I’m looking for a way to round the corners of my non square PCB. I feel like once upon a time I knew a trigonometry equation for finding a circle tangent to two intersecting lines, but can’t recall or find it online now… Anyone know the proper way to do this? I know I can switch to the new OpenGL tools and get closer to accurate, but never quite right.
The shape of the board is dictated by existing parts it has to work with. The desire for the rounded corners is so that the board isn’t sharp from the PCB fab.
Use OpenGL mode + a reasonably fine raster. Or do you need sub 100µm accuracy for the board edge? Choose a diameter for the rounding, draw an arc, rotate + shift the arc for best match… fiddly work, but no issues.
I know that the math should work out, so I was just hoping to learn something instead of brute force it. I think I’ll resort to the brute force method as your suggested until I learn better. “Perfect” or “better” is the enemy of “good enough”.
If a future reader has insight, feel free to skool me
In OpenGL mode, if you click on the straight line segment does it only overlap the curve in one spot, I had a similar issue with one of mine (cannot recall complete error message however) which resulted in the board not being able to be exported correctly as a gerber, and it was completely wrong in the viewer I use.
This was caused by the overlap of the corners and the sides being too long. When they were correctly aligned, only the end point (the curved end of both segments) was overlapping.
Update! Found a site called GeoGerba and made geometry work. Move the circle center point to change the radius and move points A, X, C to mimic the coordinates of your PCB edges and BOOM, it outputs all the data to draw an arc in Kicad: center point, start point on circle, and an arc length.
Another option is to draw the outline in libreCAD (qcad) and export as DXF then import that DXF as the edge cuts layer. Maybe a fillet tool might be of some use but I’m too lazy to code one. The maths is very simple; first you set the radius R of the fillet. Let’s say the angle of a vertex is A. Since the fillet is tangent to both edges the angle between a radius and an edge is 90 deg. Since a line from the vertex to the fillet center bisects the angle, you know your triangle has angles 90, A/2, and 90 - A/2. Now solve for the length along a filleted edge and calculate the start point and end point as they appear on those edges and calculate the center point.
I’m sorry to bump such an old topic.
There still isn’t an auto-fillet in the new KiCad, but I found quite a simple method and wanted to share.
Lets assume I want the top left of my pcb to be rounded:
Create a graphic circle to be used as a guide.

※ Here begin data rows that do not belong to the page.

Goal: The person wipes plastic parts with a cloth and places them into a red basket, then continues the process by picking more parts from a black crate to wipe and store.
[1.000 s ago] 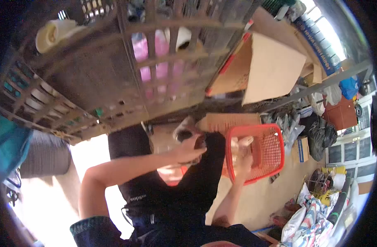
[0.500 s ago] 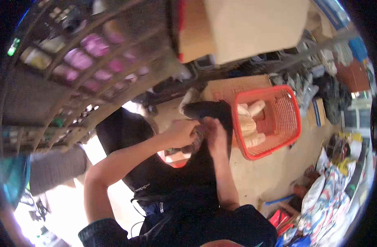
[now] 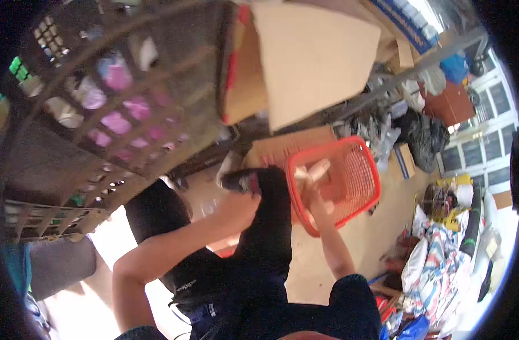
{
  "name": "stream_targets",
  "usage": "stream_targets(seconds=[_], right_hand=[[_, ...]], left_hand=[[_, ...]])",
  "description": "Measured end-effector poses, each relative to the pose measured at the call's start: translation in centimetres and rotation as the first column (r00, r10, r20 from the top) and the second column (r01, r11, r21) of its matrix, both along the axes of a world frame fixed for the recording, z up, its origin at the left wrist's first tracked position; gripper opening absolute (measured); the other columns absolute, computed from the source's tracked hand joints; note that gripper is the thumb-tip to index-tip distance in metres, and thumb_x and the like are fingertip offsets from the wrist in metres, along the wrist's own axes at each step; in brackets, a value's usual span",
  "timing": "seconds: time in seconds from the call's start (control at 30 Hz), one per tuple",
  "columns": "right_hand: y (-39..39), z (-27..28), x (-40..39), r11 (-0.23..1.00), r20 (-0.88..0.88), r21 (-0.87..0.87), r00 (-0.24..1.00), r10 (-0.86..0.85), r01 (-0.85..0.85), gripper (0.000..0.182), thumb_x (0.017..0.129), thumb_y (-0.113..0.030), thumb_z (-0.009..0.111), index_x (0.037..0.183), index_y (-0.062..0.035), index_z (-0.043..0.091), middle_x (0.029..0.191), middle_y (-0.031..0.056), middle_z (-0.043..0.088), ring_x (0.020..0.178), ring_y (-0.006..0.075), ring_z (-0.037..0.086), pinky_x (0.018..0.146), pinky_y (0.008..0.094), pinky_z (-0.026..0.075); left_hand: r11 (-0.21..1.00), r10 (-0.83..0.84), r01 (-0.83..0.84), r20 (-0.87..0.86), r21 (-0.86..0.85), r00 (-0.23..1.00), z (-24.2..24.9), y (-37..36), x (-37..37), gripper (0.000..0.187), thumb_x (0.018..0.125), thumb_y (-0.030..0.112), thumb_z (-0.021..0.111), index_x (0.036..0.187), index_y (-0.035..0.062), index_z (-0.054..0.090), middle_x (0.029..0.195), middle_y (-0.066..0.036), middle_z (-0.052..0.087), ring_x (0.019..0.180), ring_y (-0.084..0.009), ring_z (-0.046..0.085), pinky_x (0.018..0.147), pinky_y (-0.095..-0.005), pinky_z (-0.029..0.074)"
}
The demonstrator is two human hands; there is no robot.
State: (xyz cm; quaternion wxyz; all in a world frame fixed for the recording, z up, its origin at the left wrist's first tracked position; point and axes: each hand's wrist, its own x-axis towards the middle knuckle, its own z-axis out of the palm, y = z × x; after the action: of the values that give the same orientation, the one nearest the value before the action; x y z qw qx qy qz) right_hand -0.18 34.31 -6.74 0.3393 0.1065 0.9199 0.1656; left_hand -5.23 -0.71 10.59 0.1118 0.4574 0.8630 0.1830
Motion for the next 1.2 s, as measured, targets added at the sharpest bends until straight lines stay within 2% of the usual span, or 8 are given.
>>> stream_targets(seconds=[0.2,0.37,0.5,0.6,0.83,0.93,1.03,1.2], right_hand=[[-0.3,1.8,-0.6,0.996,-0.004,0.075,0.999,0.043,-0.043,0.096,0.071,-0.045,0.069,0.140,0.0033,0.021,0.132,0.0314,0.037,0.121,0.0407,0.042,0.094,0.0462,0.041],[-2.4,10.0,0.8,0.990,-0.499,-0.131,0.861,-0.103,0.042,0.113,0.054,-0.043,0.082,0.135,0.0058,0.020,0.129,0.0267,0.041,0.116,0.0402,0.047,0.096,0.0429,0.042],[-2.2,21.4,0.1,0.743,-0.642,-0.664,0.576,-0.505,-0.089,0.112,0.051,-0.034,0.085,0.137,0.0033,0.025,0.131,0.0220,0.040,0.120,0.0334,0.042,0.100,0.0415,0.036],[-2.1,32.3,-0.7,0.725,-0.896,-0.426,0.144,-0.419,-0.542,0.107,0.054,-0.030,0.083,0.139,-0.0007,0.024,0.135,0.0170,0.036,0.122,0.0264,0.038,0.101,0.0410,0.035],[-18.6,58.1,-6.5,0.524,-0.973,0.208,-0.227,0.027,-0.826,0.107,0.064,-0.060,0.069,0.139,0.0030,0.026,0.137,0.0173,0.039,0.125,0.0259,0.041,0.103,0.0401,0.033],[-23.1,61.7,-12.9,0.258,-0.964,0.199,-0.142,0.224,-0.945,0.091,0.063,-0.044,0.076,0.136,-0.0045,0.038,0.133,0.0142,0.043,0.121,0.0252,0.045,0.099,0.0397,0.037],[-30.6,62.1,-15.1,0.357,-0.895,-0.216,0.330,0.299,-0.909,0.073,0.076,-0.032,0.067,0.139,-0.0163,0.034,0.130,0.0155,0.049,0.110,0.0314,0.053,0.095,0.0371,0.040],[-35.4,59.2,-22.7,0.358,-0.683,0.218,0.121,0.721,-0.908,0.072,0.063,-0.042,0.074,0.125,-0.0130,0.048,0.119,0.0143,0.053,0.111,0.0293,0.051,0.095,0.0373,0.040]], left_hand=[[0.995,0.032,-0.034,0.019,0.092,0.999,1.1,-1.3,-0.2,0.024,0.076,0.012,0.055,0.095,-0.0021,0.053,0.077,-0.018,0.060,0.071,-0.0341,0.062,0.062,-0.0457,0.050],[0.994,0.041,-0.038,-0.029,0.102,0.999,1.3,-1.6,0.1,0.022,0.075,0.009,0.056,0.095,0.0001,0.055,0.077,-0.015,0.061,0.068,-0.0328,0.063,0.059,-0.0450,0.051],[0.990,0.023,-0.018,-0.040,0.139,0.999,1.5,-2.2,0.0,0.021,0.074,0.009,0.057,0.093,-0.0001,0.056,0.078,-0.015,0.062,0.068,-0.0314,0.064,0.058,-0.0430,0.051],[0.981,-0.057,0.078,-0.115,0.179,0.992,2.9,-2.8,0.3,0.021,0.072,0.008,0.057,0.091,-0.0003,0.056,0.078,-0.015,0.062,0.069,-0.0311,0.064,0.057,-0.0422,0.052],[0.979,-0.135,0.135,-0.012,0.150,0.991,3.4,-2.1,0.0,0.020,0.069,0.007,0.060,0.087,-0.0013,0.060,0.073,-0.018,0.063,0.074,-0.0332,0.065,0.061,-0.0433,0.051],[0.983,-0.138,0.137,0.003,0.123,0.990,2.6,-1.6,-0.5,0.018,0.070,0.007,0.060,0.086,-0.0008,0.060,0.075,-0.018,0.064,0.075,-0.0334,0.065,0.061,-0.0433,0.051],[0.987,-0.128,0.127,0.004,0.096,0.992,2.1,-1.3,-1.0,0.017,0.070,0.006,0.059,0.086,-0.0008,0.060,0.078,-0.018,0.063,0.075,-0.0338,0.065,0.061,-0.0433,0.051],[0.990,-0.122,0.124,-0.025,0.074,0.992,2.2,-1.7,-1.2,0.019,0.070,0.004,0.058,0.089,-0.0003,0.060,0.080,-0.018,0.064,0.077,-0.0332,0.065,0.064,-0.0431,0.052]])
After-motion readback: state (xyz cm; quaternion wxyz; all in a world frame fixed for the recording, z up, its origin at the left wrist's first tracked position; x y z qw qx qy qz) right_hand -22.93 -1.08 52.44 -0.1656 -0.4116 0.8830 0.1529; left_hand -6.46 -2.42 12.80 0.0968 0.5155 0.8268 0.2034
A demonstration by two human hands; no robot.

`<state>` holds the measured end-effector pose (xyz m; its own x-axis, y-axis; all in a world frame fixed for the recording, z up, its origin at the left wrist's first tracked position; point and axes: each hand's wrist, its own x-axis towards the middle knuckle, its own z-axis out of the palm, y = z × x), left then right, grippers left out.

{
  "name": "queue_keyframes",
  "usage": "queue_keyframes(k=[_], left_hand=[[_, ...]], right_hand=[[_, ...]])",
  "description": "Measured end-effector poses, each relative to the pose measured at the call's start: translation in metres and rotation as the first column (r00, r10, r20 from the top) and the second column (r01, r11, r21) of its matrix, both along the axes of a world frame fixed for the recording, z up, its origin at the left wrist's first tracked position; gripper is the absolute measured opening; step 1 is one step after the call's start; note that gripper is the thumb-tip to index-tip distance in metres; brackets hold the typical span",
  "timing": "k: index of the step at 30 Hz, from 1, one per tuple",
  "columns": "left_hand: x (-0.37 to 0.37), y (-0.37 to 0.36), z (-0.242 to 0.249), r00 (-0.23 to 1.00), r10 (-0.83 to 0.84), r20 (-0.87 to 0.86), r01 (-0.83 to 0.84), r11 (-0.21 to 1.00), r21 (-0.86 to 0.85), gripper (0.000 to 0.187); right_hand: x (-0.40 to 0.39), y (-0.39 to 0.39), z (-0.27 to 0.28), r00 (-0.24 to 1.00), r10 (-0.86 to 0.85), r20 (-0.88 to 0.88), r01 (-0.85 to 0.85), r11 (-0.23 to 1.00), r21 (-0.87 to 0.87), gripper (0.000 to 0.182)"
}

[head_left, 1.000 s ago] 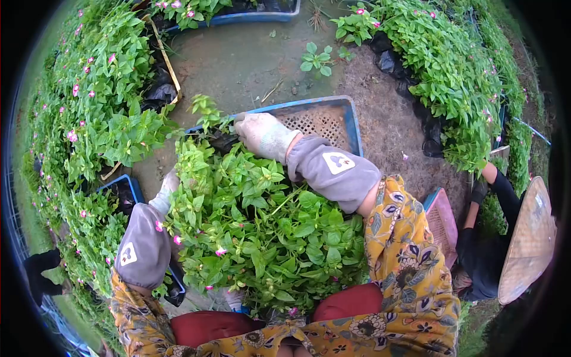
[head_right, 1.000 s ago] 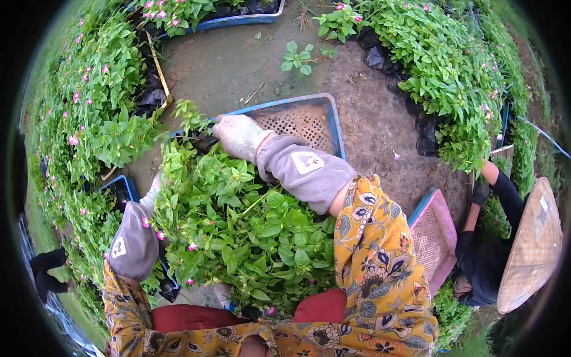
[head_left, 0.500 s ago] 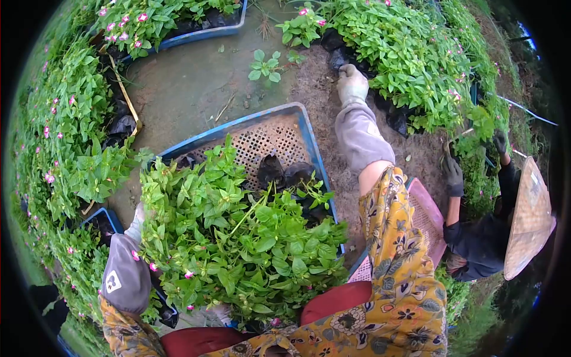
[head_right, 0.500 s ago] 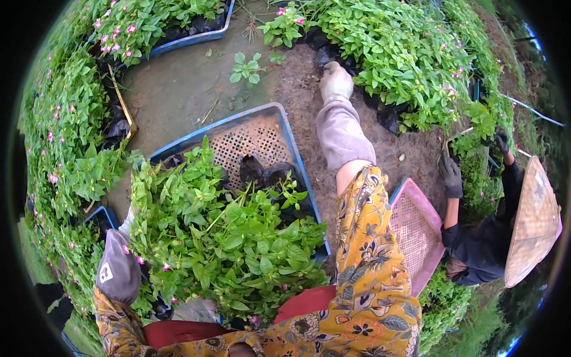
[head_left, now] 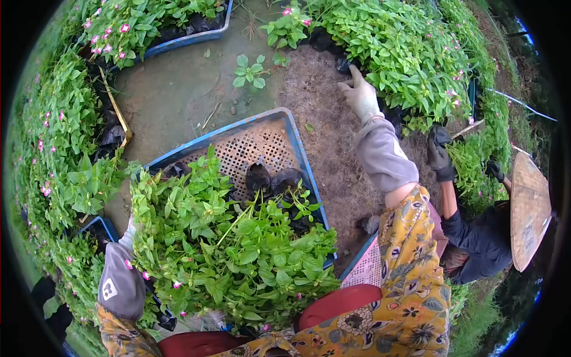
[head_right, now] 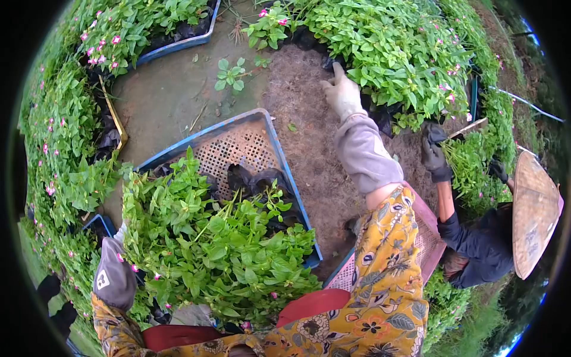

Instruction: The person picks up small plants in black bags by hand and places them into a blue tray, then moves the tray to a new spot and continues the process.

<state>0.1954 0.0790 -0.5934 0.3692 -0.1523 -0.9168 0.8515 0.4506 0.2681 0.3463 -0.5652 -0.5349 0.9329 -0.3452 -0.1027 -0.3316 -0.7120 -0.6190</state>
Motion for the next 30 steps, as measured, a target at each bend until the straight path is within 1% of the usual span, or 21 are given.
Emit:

Diameter to be 2* the radius you want your corners to be (for example, 3mm diameter).
Move the circle so it snaps to the top left corner of your pcb
Then shift the circle +x by 1.5mm, +y by 1.5mm. You’ll see the top left quarter of the circle looks like a rounded PCB edge.
Now draw an arc to be your rounded corner. Snap the arc center point to the middle of your guide circle. Then 2nd point to the 12oclock point (snaps), 3rd point to the 9oclock point (snaps).
Move/delete the guide circle, and you’re left with the round corner arc.
Now pick the end handle of the graphic lines and move them back till they snap to the ends of the arc.
And you have your rounded corner!
Long to explain, but very quick once you get the hang of it.
Too complicated.
Just draw an arc with the radius you want, and approx the included angle and shift it around a bit untill “good enough”.
Then move the end points of the straight lines to line up with the end points of the arc. This is the most important step because you’ll get yourself into trouble if the PCB outline is not a closed loop.
You can drag the square control points around, and when end points meet Pcbnew gives feedback by drawing a withe circle around the control points.
This works best when you zoom in very far.